Action item
Word for word, the data below must be repeated in full; no picture is to be included.

Available data
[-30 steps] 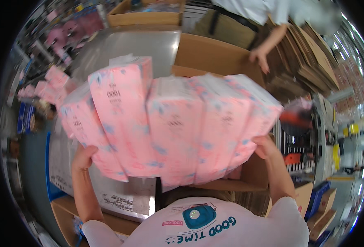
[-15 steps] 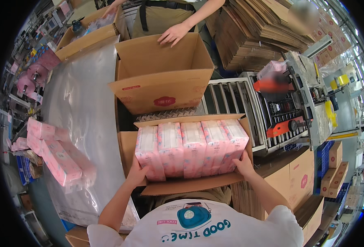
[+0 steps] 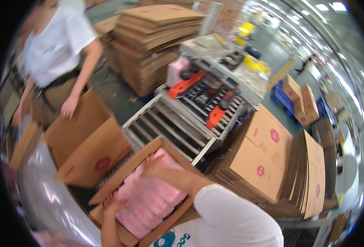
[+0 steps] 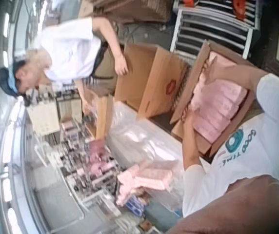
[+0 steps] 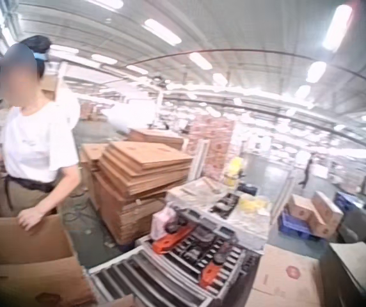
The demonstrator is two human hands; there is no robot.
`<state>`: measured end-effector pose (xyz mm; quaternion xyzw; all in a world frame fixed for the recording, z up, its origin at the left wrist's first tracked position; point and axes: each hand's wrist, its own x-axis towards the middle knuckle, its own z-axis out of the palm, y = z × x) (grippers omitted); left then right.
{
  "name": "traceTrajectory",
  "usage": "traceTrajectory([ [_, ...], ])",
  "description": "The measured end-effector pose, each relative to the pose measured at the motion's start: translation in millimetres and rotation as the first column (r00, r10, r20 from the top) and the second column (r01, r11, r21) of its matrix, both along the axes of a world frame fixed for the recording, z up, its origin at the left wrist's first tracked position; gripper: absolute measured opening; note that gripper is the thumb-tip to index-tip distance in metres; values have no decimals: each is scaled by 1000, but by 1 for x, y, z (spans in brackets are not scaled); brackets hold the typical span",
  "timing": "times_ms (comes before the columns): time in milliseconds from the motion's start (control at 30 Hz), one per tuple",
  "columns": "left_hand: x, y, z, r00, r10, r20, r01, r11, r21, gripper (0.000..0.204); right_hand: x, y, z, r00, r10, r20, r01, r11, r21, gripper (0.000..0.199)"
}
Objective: The person picks up pink packages from a metal table and places them into cardboard boxes on a conveyor line.
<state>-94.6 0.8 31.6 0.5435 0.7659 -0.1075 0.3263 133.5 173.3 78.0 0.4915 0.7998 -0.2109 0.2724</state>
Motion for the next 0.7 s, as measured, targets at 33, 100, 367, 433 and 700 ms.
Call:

Problem solution
[-30 steps] 
[-15 steps] 
[+0 steps] 
[+0 steps] 
[+0 steps] 
The demonstrator is two human hands; there is no robot.
`<state>`: measured end-effector pose (xyz mm; quaternion xyzw; all in a world frame fixed for the recording, z up, its origin at the left wrist's first tracked position; point and axes: each hand's wrist, its own x-axis towards the middle knuckle, its own z-axis out of the palm, y = z × x) (grippers omitted); left then right.
{
  "name": "traceTrajectory",
  "usage": "traceTrajectory([ [_, ...], ])",
  "description": "The measured end-effector pose, each relative to the pose measured at the motion's start: translation in millimetres and rotation as the first column (r00, r10, r20 from the top) and the second column (r01, r11, r21) of its matrix, both along the axes of a world frame fixed for the recording, z up, its origin at the left wrist's first tracked position; gripper: absolute measured opening; note that gripper is the thumb-tip to index-tip distance in metres; values have no decimals: each is scaled by 1000, but by 1 for x, y, z (spans in brackets are not scaled); brackets hold the typical span",
  "timing": "times_ms (comes before the columns): time in milliseconds from the motion's start (control at 30 Hz), one per tuple",
  "columns": "left_hand: x, y, z, r00, r10, r20, r01, r11, r21, gripper (0.000..0.204); right_hand: x, y, z, r00, r10, r20, r01, r11, r21, gripper (0.000..0.199)"
}
Objective: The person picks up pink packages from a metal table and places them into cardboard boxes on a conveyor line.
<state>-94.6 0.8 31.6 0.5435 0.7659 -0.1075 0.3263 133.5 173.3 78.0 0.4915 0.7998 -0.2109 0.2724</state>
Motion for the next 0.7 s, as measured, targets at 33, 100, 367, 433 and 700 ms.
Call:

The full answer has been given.